* [Work request]: Lines to restate from the data below: from the one containing "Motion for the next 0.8" to the one containing "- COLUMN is", both included. Give them again exactly, and only them.

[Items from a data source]
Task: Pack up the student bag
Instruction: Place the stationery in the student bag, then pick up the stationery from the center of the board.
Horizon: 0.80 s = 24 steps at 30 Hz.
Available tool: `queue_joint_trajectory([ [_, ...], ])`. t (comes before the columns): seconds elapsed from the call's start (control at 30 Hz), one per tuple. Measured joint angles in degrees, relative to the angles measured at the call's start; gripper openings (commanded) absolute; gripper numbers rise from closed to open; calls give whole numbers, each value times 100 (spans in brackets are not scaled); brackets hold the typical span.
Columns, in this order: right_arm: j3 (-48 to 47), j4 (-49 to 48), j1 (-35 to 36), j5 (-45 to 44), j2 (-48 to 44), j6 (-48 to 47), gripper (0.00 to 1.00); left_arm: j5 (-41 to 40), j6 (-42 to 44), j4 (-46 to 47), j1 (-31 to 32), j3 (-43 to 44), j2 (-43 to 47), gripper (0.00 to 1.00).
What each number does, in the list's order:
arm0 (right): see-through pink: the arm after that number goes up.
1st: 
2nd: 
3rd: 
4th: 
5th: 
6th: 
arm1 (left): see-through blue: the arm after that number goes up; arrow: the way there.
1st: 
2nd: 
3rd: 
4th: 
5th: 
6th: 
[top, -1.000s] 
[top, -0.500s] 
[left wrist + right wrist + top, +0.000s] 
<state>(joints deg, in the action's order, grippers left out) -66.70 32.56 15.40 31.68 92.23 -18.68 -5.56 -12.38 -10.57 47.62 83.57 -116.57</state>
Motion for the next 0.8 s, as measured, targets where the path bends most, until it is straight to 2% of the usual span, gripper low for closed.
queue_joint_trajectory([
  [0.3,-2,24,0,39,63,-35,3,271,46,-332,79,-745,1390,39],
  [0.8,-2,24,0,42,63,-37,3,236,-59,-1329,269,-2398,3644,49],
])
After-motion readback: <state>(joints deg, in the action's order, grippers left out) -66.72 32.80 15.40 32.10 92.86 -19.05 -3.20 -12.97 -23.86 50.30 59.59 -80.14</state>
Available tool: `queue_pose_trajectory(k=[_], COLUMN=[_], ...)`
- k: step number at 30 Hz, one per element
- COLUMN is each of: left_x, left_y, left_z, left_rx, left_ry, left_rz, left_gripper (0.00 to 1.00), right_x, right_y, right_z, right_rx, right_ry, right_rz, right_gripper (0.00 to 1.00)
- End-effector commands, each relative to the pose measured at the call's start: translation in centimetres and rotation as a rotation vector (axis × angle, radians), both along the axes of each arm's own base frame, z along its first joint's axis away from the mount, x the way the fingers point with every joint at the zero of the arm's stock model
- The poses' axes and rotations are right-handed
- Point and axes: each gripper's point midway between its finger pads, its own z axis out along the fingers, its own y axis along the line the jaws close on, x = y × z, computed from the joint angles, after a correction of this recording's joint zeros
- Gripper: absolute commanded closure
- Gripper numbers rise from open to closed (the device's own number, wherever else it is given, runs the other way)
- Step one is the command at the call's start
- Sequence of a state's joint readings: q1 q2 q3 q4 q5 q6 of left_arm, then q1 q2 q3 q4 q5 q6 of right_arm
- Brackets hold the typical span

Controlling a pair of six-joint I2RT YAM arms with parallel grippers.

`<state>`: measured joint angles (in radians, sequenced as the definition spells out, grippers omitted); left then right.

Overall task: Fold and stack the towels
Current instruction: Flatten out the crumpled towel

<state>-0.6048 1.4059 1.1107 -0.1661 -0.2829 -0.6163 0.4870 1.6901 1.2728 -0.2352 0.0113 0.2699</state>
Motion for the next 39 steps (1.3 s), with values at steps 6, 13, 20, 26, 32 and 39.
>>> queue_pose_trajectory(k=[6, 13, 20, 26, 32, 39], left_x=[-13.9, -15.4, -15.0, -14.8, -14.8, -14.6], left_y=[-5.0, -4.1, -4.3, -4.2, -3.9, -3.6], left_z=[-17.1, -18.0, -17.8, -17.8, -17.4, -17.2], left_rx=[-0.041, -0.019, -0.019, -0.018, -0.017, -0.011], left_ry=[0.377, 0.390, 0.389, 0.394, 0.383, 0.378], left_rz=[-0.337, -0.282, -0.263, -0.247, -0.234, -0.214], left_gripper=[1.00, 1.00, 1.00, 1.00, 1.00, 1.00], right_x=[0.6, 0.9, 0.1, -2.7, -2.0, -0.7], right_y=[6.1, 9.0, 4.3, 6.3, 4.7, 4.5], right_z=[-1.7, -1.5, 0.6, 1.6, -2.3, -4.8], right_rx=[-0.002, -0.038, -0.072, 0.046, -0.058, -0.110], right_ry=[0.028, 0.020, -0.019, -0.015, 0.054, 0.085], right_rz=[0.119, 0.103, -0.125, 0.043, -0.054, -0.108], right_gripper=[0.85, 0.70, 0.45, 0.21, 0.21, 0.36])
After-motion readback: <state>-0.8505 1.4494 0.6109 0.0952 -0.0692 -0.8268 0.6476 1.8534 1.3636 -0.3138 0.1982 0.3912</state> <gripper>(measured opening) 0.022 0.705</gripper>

* [Written solution]:
Motion for the next 0.8 s, as measured, targets where the path bends most, until it is straight to 2% of the usual span, gripper low for closed.
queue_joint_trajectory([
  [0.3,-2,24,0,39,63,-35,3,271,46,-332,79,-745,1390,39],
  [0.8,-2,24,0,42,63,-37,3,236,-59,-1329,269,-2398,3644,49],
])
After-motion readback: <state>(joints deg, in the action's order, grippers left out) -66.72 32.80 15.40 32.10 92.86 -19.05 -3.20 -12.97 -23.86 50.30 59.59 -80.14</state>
Available tool: `queue_pose_trajectory(k=[_], COLUMN=[_], ...)`
- k: step number at 30 Hz, one per element
- COLUMN is each of: left_x, left_y, left_z, left_rx, left_ry, left_rz, left_gripper (0.00 to 1.00), right_x, right_y, right_z, right_rx, right_ry, right_rz, right_gripper (0.00 to 1.00)

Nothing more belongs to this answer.